ASTM F offers multiple aging protocols to determine the effects of time on the sterile integrity and the physical properties of medical packaging. The ASTM F guide provides documentation for developing accelerated aging protocols to promptly determine the effects, if any at all, due to the passage of. 1 Mar Time versus Temperature. – Relationship. – Affects on products. • Case Studies. • ASTM F – Changes to revision. • Real Time Aging.

Author: Fenrizahn Mikora
Country: Indonesia
Language: English (Spanish)
Genre: Art
Published (Last): 8 October 2012
Pages: 152
PDF File Size: 12.27 Mb
ePub File Size: 3.81 Mb
ISBN: 889-1-67617-252-4
Downloads: 32977
Price: Free* [*Free Regsitration Required]
Uploader: Nikolar

Work Item s – proposed revisions of this standard.

For more information visit www. Accelerated aging studies can provide an alternative means. Select the Q10 value Define the desired shelf life of the package marketing and product needs, etc. Define aging test time intervals including time zero.

The introduction of new or modified products to the marketplace requires the assurance that they can be stored for an extended period one year, two years, etc. The sterile barrier system material and device interaction compatibility that may be required for new product development or the resulting evaluation is not addressed in this guide. Extracted information from ASTM F testing may be used to support expiration date claims for medical device sterile barrier f19800.
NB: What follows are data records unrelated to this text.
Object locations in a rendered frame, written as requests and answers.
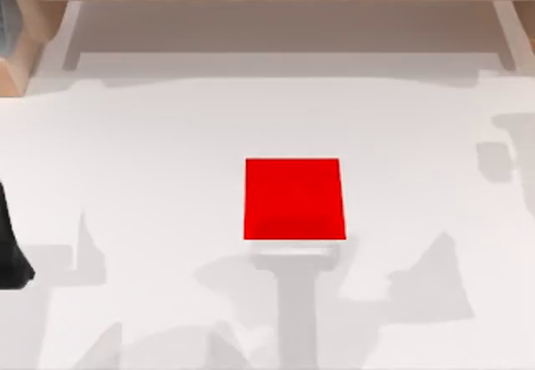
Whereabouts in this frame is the flat red square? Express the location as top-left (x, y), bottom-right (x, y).
top-left (243, 157), bottom-right (348, 241)

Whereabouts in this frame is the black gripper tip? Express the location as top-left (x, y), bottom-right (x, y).
top-left (0, 181), bottom-right (36, 291)

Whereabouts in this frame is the wooden cabinet with glass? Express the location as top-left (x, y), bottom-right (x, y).
top-left (0, 0), bottom-right (69, 98)

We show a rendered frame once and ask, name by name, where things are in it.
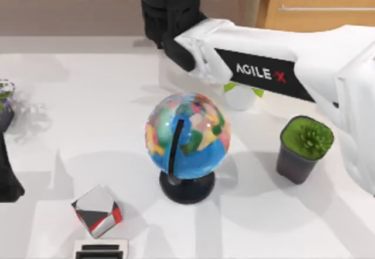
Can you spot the white pot with green leaves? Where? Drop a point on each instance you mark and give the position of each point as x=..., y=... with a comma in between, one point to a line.
x=238, y=99

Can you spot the colourful globe on black stand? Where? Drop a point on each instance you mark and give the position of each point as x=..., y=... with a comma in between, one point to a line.
x=187, y=136

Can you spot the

Evaluate the package performance after accelerated aging relative to the initial package requirements. Evaluate package, or package performance, or both, after real time aging relative to the initial package requirements. Stability testing using accelerated aging protocols shall be regarded as sufficient evidence for claimed expiry date until data from real time aging studies are available. The sterile barrier system shall maintain sterility to the point of use or until the expiry date.

Related Article:  LEVUCELL SC PDF

ASTM-F – Accelerated Aging – Medical Package Testing

Try out our Accelerated Aging Calculator! It is the responsibility of the user of this standard to establish appropriate safety and health practices and determine the applicability of regulatory limitations prior to use. Define package material properties, seal strength and integrity tests, sample f1908, and acceptance criteria.

Link to Active This link will always route to the current Active version of the standard. Age samples at TAA.

The resulting creation of an expiration date or shelf aatm is based on the use of a conservative estimate of the aging factor for example, Q 10 and is tentative until the results of real time aging studies are completed on the sterile barrier system. To ensure that accelerated aging studies do truly represent real time effects, real time aging studies must be conducted in parallel to accelerated studies.

ASTM-F1980

In parallel, age samples at real-life aging conditions TRT. T1980 F procedure for accelerated aging is comprised of the following: ASTM-F Standard Guide for Accelerated Aging of Sterile Barrier Systems for Medical Devices The introduction of new or modified products to the marketplace requires the assurance that they can be stored for an extended period one year, two years, etc.

Related Article:  KITAB DALAILUL KHAIRAT PDF

Determining AAFs are beyond the scope of this guide.

Referenced Documents purchase separately The documents listed below are referenced within the subject standard but are f19880 provided as part of the standard. Refer to Practice D for standard conditions that may be used to challenge the sterile barrier system to realistic extremes in temperature and humidity conditions.

F1908 aggressive AAFs may be used with documented evidence to show a correlation between real time and accelerated aging. Stability testing shall demonstrate that the sterile barrier system maintains integrity over time. However, due to market conditions in which products become obsolete in a short time, and the need to get new products to market in the shortest possible time, real time aging studies do not meet this objective.

Historical Version s – view previous versions of standard. Real time studies must be carried out to the claimed shelf life of the product and be performed to their aztm.